The latest deaths began overnight in the Darling River near the township of Menindee in western New South Wales state. That's the same area where hundreds of thousands of fish were found floating dead in early January and shortly before Christmas.
Hot weather is suspected of causing algae to bloom, then cooler overnight temperatures caused the algae to die, which starved the water of oxygen.
New South Wales Premier Gladys Berejiklian blamed the poor water quality on an extended drought that is gripping most of the state.
Minister for Regional Water Niall Blair said his department knew weather conditions were "terrible" and had deployed two solar-powered aerators in the Menindee region. The government bought 16 aerators to deploy in waterways around the state after the last mass fish death on Jan. 6-7.
"Unfortunately, there's nothing that anyone has been able to point to -- no scientist, no locals, no one has been able to point to anything else that could prevent something like this other than freshwater coming into the system and we just don't have that," Blair told reporters.

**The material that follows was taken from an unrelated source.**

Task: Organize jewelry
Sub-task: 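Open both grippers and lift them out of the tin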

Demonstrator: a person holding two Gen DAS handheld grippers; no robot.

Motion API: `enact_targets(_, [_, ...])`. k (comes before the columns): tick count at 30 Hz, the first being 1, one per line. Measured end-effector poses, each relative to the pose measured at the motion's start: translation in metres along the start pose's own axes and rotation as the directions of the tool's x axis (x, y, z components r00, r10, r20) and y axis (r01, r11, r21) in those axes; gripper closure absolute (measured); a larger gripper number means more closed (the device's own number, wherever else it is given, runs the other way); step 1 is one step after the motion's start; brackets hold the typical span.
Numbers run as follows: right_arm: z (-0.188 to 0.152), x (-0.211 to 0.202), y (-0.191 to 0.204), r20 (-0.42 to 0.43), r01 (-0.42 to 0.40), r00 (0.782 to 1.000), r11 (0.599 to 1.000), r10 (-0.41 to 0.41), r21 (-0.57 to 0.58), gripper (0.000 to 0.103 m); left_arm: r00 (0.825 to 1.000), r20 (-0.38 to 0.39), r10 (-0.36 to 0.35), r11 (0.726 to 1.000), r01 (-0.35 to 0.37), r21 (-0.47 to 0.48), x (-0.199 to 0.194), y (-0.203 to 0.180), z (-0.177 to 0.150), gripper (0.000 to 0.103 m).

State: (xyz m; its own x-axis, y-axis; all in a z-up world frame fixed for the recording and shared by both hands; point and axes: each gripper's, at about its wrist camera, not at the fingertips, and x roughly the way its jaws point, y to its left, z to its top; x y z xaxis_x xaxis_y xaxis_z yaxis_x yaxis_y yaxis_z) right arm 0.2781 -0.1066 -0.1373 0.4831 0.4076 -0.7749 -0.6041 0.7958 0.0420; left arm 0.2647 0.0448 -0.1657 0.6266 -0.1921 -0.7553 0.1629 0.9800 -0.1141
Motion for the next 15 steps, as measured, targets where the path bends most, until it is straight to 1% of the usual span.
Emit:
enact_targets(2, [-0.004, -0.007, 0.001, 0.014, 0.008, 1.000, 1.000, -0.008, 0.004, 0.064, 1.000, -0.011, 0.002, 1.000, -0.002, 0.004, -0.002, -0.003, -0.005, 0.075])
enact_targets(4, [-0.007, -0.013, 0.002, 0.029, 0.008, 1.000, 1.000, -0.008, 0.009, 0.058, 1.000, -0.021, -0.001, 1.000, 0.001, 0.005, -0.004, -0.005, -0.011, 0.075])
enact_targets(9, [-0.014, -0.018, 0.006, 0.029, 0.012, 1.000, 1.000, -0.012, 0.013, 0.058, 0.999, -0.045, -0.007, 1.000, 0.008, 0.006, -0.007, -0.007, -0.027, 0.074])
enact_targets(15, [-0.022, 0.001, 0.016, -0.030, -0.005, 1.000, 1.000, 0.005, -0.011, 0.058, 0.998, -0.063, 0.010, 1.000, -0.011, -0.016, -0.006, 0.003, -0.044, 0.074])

Menindee Regional Tourist Association president Rob Gregory, who operates river cruises, said governments had allowed farmers to take too much water from the river to irrigate over the last four years.
"Now we've got no reserve to flush the system and we've seen depleted oxygen due to blue-green algal bloom and this is the end result," Gregory said.
"This is probably the last fish kill we'll have because there's nothing left to kill," he added.
The Murray-Darling Basin is Australia's main river system. It winds across four states and produces a third of the nation's food.
Menindee resident Graeme McCrabb said the fish deaths highlighted how the water basin's water management plan "is failing the whole system."
"There's been 13 billion (Australian) dollars ($9.3 billion) of taxpayers' money being spent here to end up with ... an absolute mess," McCrabb told Australian Broadcasting Corp.
With a federal election to be called before the end of May, opposition environment spokesman Tony Burke called for a scientific explanation for the latest fish deaths.
"The last river I was at was the Darling, where you can just see the ecological disaster that's occurring," Burke told reporters.